Serious execution time jitter of thread

Hello,

serious execution time jitter of a critical process in my motion control
application was spectated. I have been able to track this problem down
to a simple test case. Please refer to:
http://www.jochenmaass.de/public/source.html

This test process consist of two threads. The main thread creates a
channel and connects to it in order to receive a pulse from a timer.
Then, this timer is created and set up to contineously deliver pulses
with a frequency of 1Khz.
Next, the second thread is created and becomes blocked on MsgReceive().
If a pulse from the timer is received, it gets unblocked and does some
calculations. When this calculations are finished it becomes blocked again.

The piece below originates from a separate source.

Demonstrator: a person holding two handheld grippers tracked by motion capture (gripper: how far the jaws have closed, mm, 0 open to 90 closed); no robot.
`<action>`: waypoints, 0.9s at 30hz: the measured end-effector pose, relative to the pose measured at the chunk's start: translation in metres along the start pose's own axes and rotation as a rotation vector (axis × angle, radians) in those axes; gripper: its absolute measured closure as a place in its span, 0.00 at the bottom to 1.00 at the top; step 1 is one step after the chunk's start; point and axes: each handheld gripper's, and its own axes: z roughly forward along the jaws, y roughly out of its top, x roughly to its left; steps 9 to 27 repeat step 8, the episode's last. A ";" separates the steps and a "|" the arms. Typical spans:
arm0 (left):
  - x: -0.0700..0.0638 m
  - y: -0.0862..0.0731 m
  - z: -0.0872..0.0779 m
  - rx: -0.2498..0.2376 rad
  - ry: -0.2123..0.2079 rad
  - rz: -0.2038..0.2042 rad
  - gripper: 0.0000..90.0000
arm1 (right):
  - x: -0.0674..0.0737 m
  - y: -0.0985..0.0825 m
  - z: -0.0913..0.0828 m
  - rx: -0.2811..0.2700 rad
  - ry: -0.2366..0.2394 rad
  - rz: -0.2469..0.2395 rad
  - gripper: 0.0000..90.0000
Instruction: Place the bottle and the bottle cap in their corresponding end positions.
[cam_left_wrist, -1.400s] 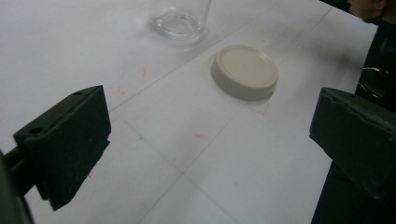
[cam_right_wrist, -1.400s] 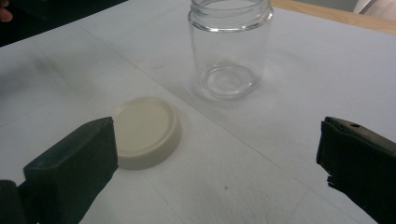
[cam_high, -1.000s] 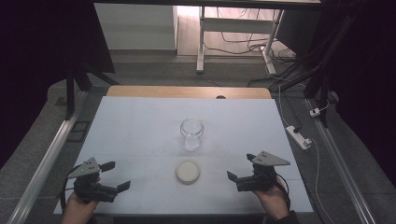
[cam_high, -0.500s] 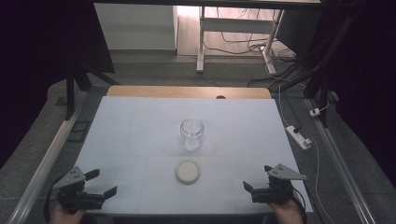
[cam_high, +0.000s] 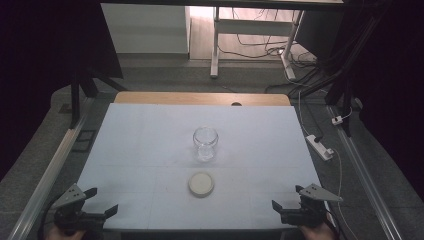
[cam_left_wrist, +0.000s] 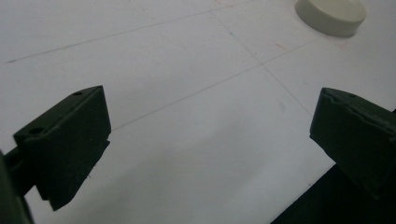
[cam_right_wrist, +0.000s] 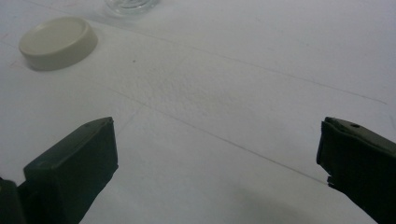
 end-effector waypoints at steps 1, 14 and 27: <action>0.000 -0.001 -0.001 0.001 0.004 -0.003 0.00 | 0.000 -0.001 -0.001 0.000 -0.002 0.005 0.00; 0.001 -0.001 -0.002 0.002 0.002 -0.005 0.00 | -0.001 -0.002 -0.004 0.010 -0.010 0.011 0.00; 0.001 -0.001 -0.002 0.002 0.002 -0.005 0.00 | -0.001 -0.002 -0.004 0.010 -0.010 0.011 0.00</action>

As expected, the thread does its calculations every microsecond.
However, as you can see from the timeline provided on the website, my
thread looses the cpu to the process manager procnto for about 400us
sometimes. This happens contineously and periodically every few
seconds and is far to much time for my kind of application.

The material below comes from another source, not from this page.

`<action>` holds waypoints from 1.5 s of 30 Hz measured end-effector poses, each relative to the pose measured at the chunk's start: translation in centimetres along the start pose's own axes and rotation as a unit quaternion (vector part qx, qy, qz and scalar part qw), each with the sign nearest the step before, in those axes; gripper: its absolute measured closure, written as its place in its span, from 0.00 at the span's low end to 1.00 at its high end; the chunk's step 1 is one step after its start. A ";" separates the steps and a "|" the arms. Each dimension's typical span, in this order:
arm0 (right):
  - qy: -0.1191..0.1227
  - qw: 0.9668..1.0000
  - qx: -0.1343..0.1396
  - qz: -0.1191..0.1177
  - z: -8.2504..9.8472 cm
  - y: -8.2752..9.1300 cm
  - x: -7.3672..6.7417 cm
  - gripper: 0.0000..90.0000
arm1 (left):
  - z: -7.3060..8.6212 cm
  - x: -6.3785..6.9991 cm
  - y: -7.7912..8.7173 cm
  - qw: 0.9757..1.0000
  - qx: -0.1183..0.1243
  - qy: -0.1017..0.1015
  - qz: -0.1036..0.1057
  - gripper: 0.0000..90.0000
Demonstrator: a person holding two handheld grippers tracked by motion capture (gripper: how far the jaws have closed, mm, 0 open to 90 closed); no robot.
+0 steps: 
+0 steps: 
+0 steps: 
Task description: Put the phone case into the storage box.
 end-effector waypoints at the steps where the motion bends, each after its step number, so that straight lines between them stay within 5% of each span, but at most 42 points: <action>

I made shure of the following so far:

  • The priority of my process is higher than any other processes’ (except
    procnto).
  • This occures with both, procnto and procnto-instr.
  • The problem is experienced on QNX 6.2.1 and QNX 6.3.0.
  • IDE bus mastering (DMA) is disabled.
  • No further self-written or any third party applications are running.

So my questions are:

  1. Did I do something wrong in the code or is QNX exspected to perform
    that way?
  2. Is there an option to prevent procnto from keeping the cpu for such a
    long period of time?

Kind regards,
Jochen

Jochen Maaß wrote:

Hello,

serious execution time jitter of a critical process in my motion control
application was spectated. I have been able to track this problem down
to a simple test case. Please refer to:
http://www.jochenmaass.de/public/source.html

This test process consist of two threads. The main thread creates a
channel and connects to it in order to receive a pulse from a timer.
Then, this timer is created and set up to contineously deliver pulses
with a frequency of 1Khz.
Next, the second thread is created and becomes blocked on MsgReceive().
If a pulse from the timer is received, it gets unblocked and does some
calculations. When this calculations are finished it becomes blocked again.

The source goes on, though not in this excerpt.